### WORK INSTRUCTION
Extract the full listing verbatim and drop any pictures from your copy.

%%

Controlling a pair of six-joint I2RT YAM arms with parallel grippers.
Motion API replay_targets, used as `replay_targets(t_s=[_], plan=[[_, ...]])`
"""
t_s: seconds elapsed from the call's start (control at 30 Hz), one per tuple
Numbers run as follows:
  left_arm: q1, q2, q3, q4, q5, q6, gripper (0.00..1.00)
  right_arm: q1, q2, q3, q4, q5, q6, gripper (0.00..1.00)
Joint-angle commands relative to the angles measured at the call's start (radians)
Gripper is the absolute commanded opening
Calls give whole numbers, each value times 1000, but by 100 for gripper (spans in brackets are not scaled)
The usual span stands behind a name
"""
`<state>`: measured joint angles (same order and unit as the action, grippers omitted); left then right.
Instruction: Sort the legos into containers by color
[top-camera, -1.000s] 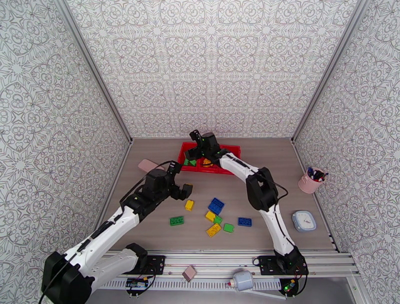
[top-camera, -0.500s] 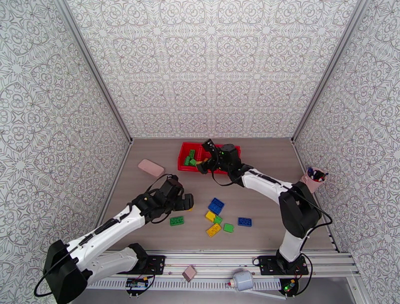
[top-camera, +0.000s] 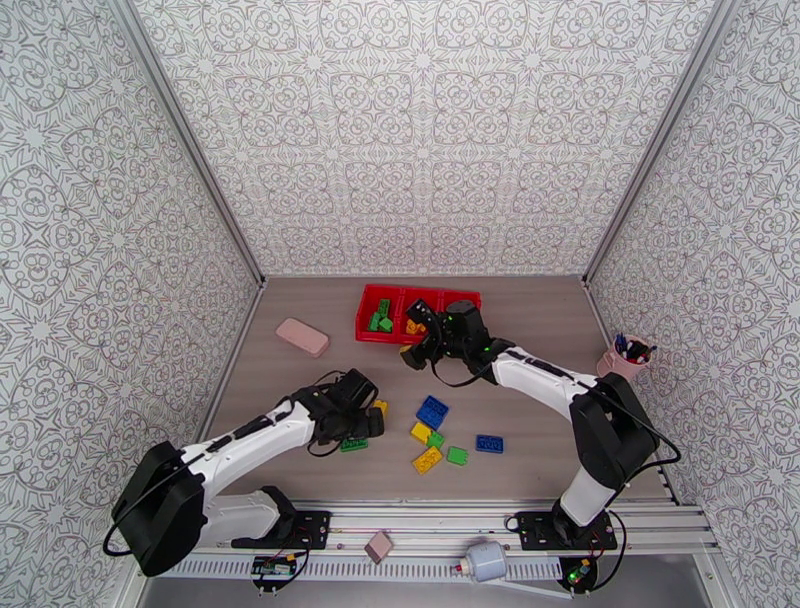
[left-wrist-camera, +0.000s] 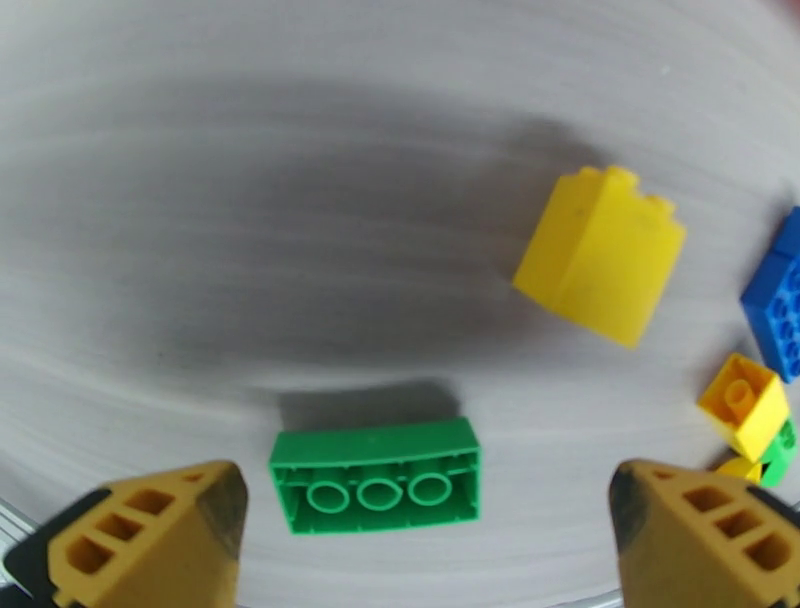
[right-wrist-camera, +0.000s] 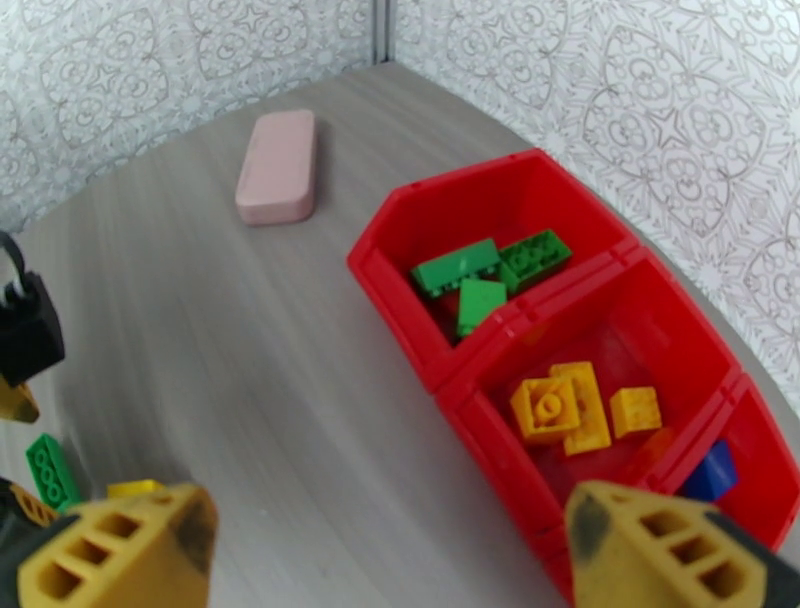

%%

### SOLUTION TO THIS PROBLEM
Controlling a pair of six-joint I2RT YAM arms with parallel grippers.
Motion API replay_targets, used as `replay_targets(t_s=[_], plan=[[_, ...]])`
"""
t_s: seconds elapsed from the call's start (control at 30 Hz), one per tuple
Numbers run as follows:
  left_arm: q1, q2, q3, q4, q5, q6, gripper (0.00..1.00)
  right_arm: q1, q2, q3, q4, q5, q6, gripper (0.00..1.00)
Joint-angle commands relative to the angles measured at the call's start (radians)
Gripper is the absolute commanded opening
Calls give whole numbers, each value times 1000, but by 100 for gripper (spans in brackets are not scaled)
The usual span stands behind a name
"""
`<state>`: measured joint angles (same order and unit as the action, grippers omitted); left then right.
Instruction: Sort the legos into containers by color
[top-camera, -1.000s] 
[top-camera, -0.500s] 
[top-camera, +0.000s] 
[left-wrist-camera, +0.000s] 
[right-wrist-camera, +0.000s] 

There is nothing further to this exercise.